Cartier seeks judicial relief for trademark infringement and trademark dilution and a permanent injunction against selling all counterfeit goods as well as their destruction and an unspecified amount in damages.
In the separate case, Tiffany achieved victory after a two-year battle against Philadelphia-based online retailer Katz Imports Inc. and its owners, Todd, Howard and Stanley Katz.
Tiffany alleged that Katz had sold counterfeit Tiffany products on eBay as well as through its own Web site, pennsylvaniadiamondexchange.com.
A day after filing its original complaint on Nov. 13, 2002, Tiffany obtained an order to seize from the shop all jewelry with Tiffany trademarks and any machines used to make the trademarks.
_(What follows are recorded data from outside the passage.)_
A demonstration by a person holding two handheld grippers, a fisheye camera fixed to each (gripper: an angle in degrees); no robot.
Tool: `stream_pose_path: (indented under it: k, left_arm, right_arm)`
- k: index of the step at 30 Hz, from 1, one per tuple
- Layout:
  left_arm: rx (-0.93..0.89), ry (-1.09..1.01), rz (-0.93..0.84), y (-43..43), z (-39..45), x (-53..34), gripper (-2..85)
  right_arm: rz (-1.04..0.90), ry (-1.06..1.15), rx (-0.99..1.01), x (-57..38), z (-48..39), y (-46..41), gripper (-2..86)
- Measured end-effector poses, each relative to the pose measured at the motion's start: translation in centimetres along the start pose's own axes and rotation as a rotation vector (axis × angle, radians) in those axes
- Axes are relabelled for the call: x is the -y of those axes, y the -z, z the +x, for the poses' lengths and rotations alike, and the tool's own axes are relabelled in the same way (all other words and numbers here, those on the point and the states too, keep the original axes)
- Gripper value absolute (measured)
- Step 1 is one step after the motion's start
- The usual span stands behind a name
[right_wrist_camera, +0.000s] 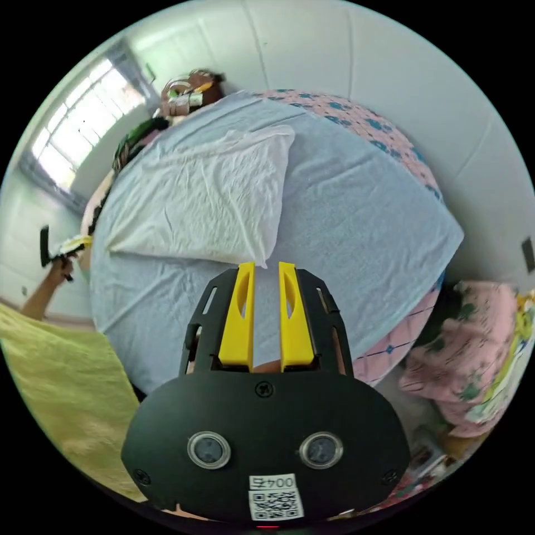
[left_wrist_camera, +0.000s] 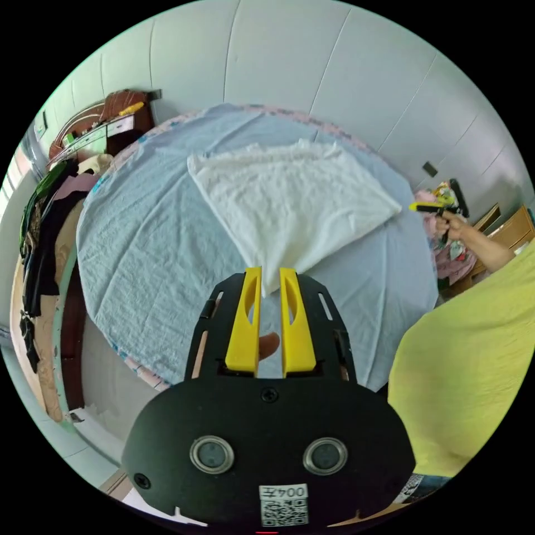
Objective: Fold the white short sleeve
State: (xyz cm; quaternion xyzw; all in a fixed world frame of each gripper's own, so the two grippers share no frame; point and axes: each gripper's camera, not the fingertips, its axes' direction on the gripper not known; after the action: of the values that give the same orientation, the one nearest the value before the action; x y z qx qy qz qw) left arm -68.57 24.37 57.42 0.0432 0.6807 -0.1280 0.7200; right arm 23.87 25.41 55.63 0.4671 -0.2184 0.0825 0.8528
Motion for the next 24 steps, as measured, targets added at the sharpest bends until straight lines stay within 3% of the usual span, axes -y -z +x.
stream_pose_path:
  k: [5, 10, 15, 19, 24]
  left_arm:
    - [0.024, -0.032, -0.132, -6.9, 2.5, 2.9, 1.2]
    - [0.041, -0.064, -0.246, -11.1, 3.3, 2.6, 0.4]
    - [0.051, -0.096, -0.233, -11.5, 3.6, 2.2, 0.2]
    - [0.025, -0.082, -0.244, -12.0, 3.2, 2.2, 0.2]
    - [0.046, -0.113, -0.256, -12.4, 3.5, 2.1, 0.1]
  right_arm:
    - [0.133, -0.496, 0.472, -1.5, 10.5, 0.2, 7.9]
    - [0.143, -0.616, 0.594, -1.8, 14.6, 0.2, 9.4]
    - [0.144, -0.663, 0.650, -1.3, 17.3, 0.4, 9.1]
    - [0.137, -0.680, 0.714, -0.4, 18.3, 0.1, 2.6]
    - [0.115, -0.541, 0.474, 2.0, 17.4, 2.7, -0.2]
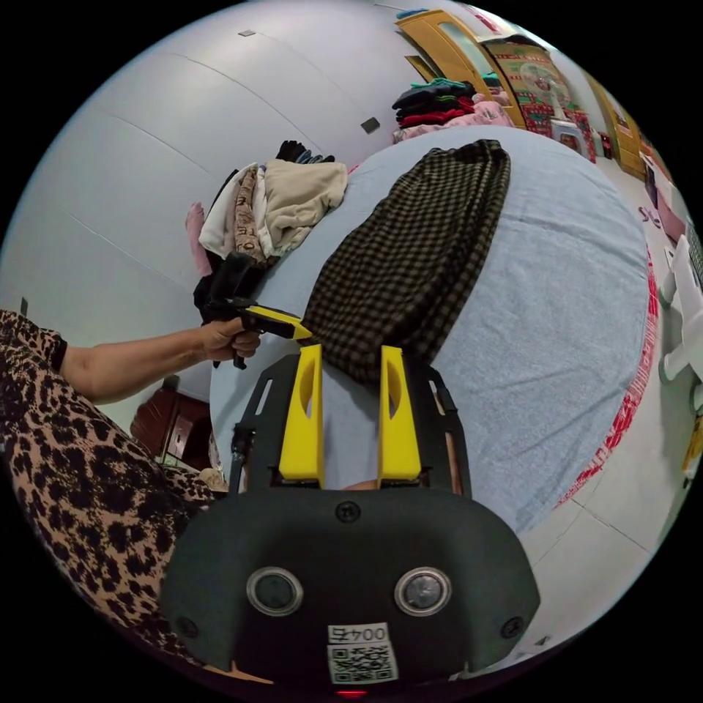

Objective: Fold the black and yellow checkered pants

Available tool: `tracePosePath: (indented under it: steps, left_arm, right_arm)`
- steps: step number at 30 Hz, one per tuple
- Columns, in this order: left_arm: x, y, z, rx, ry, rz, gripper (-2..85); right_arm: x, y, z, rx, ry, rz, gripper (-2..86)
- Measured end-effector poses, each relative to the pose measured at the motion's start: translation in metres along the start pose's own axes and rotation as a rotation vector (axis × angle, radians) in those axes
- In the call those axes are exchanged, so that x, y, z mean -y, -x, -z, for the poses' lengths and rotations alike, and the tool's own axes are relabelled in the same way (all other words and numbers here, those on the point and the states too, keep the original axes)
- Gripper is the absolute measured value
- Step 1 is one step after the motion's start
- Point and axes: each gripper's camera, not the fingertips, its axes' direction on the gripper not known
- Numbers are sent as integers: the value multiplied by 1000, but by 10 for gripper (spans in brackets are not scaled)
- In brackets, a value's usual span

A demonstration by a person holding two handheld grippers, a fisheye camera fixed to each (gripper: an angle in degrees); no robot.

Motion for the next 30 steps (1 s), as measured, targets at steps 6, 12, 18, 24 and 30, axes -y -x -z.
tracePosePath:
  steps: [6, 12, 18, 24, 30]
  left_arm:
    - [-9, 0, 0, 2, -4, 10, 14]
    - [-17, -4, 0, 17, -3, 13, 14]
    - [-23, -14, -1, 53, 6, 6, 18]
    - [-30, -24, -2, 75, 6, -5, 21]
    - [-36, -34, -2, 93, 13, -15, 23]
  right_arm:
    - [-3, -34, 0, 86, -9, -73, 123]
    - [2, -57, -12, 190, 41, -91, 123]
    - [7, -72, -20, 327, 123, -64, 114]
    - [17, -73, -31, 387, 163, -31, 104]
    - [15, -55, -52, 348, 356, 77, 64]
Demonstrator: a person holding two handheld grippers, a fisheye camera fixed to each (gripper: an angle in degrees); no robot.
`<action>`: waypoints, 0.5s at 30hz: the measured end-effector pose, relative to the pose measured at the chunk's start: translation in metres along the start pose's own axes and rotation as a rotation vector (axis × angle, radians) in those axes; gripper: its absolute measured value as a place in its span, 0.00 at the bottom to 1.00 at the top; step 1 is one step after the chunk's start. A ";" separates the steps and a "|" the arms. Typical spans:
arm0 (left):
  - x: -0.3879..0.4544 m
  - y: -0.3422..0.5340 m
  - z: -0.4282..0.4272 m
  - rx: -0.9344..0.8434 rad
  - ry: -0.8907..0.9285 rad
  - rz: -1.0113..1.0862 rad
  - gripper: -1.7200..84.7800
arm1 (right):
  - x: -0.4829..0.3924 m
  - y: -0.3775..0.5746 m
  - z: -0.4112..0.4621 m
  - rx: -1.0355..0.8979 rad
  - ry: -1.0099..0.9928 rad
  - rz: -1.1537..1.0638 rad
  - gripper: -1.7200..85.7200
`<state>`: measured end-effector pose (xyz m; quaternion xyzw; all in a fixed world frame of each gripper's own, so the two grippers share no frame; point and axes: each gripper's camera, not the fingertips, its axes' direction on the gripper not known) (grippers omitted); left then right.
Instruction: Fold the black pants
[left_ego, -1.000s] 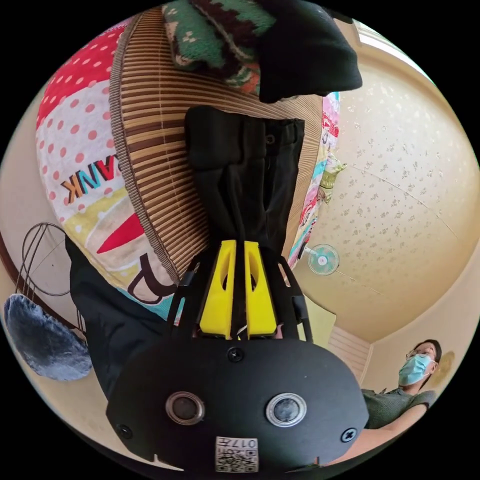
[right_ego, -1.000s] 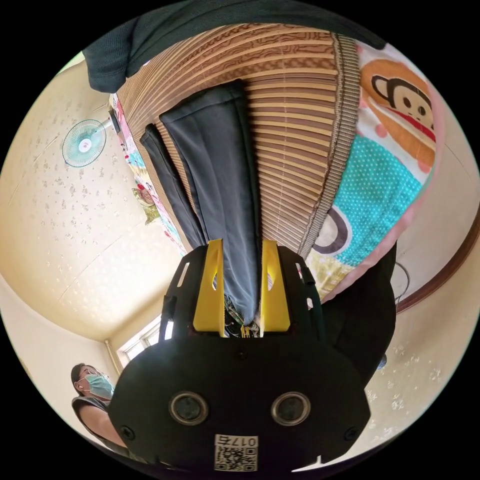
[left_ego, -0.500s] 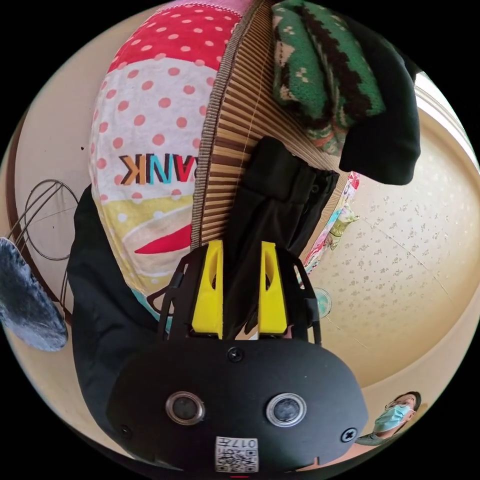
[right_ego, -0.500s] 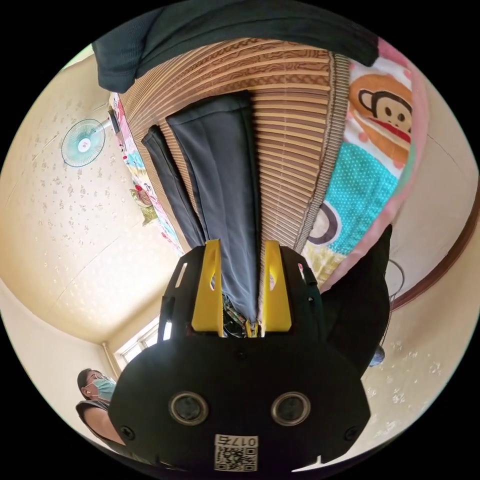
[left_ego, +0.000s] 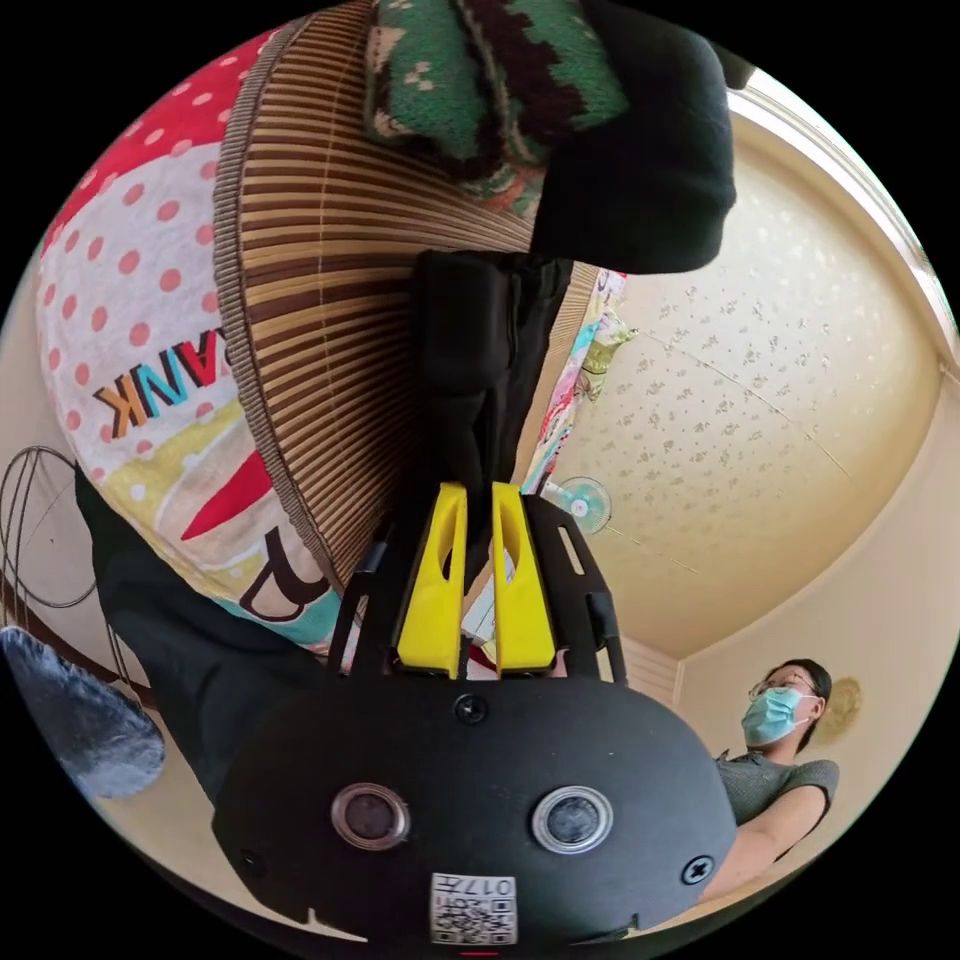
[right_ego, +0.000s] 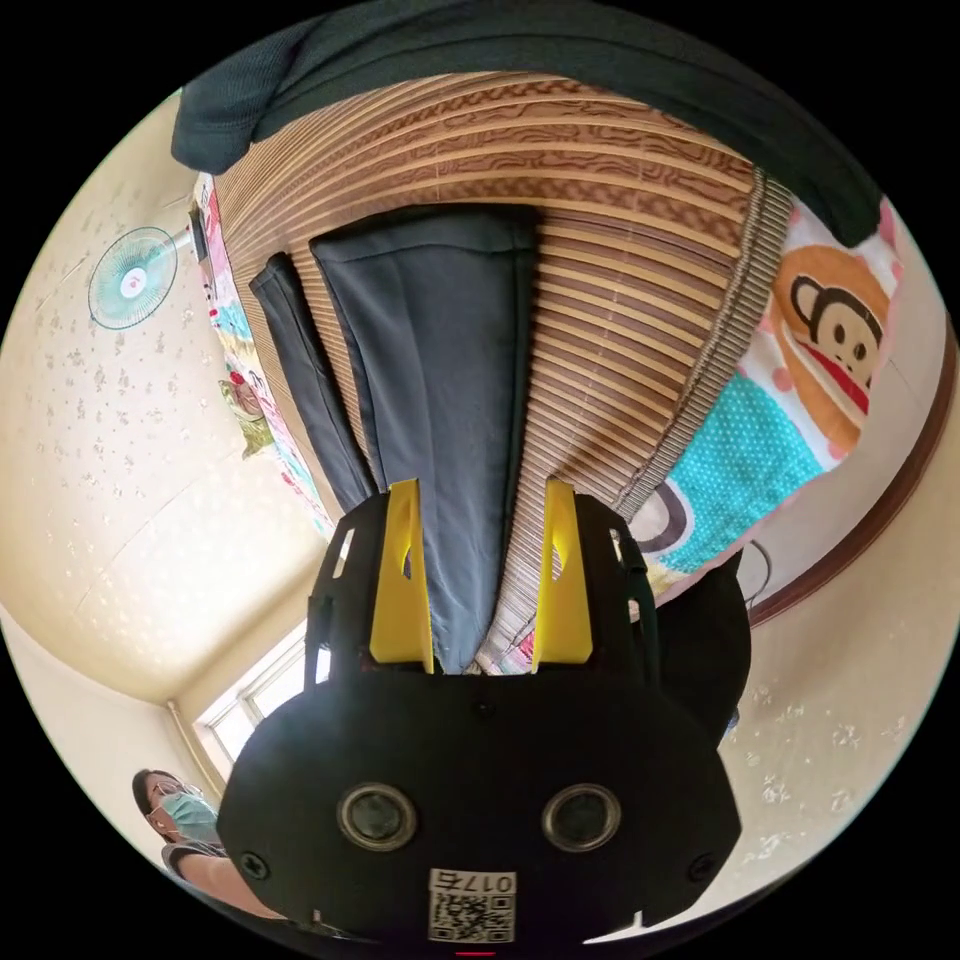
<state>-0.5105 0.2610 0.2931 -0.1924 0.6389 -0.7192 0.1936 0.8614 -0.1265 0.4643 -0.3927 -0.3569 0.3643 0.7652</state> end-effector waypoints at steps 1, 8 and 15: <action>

The court order also allowed any documents and sales receipts to be seized.
By mid-December, Judge Petrese B. Tucker ordered an indefinite extension of a temporary restraining order and ordered the Katzes to disclose the names and contact information of those who had purchased the counterfeit products.
Subsequent seizures and restraining orders were granted against several other named defendants.
Unlike most counterfeit cases involving large awards, Tiffany has been able to collect. “The $600,000 fine has been paid in full,” Michael Kowalski, chairman and chief executive officer, said in a statement. “It will go directly into the continuing efforts to thwart counterfeiters so that we can protect the public as well as our famous name and mark.”
Tiffany filed a separate lawsuit against eBay in Manhattan federal court in June. In a statement released at the time of the filing, Tiffany said eBay “should bear responsibility for the sale of counterfeit merchandise on its site, since it openly promotes ‘Tiffany’ counterfeits by using the Tiffany name as a sponsored link, provides a forum for such sales and profits handsomely from the sale of bogus merchandise and packaging.”
“We take these kinds of concerns very seriously,’’ Chris Donlay, an eBay spokesman, said in June. “We’ve been working very closely with Tiffany and thousands of other rights owners for many years through our VeRO [Verified Rights Owner] program to help them address these types of issues.”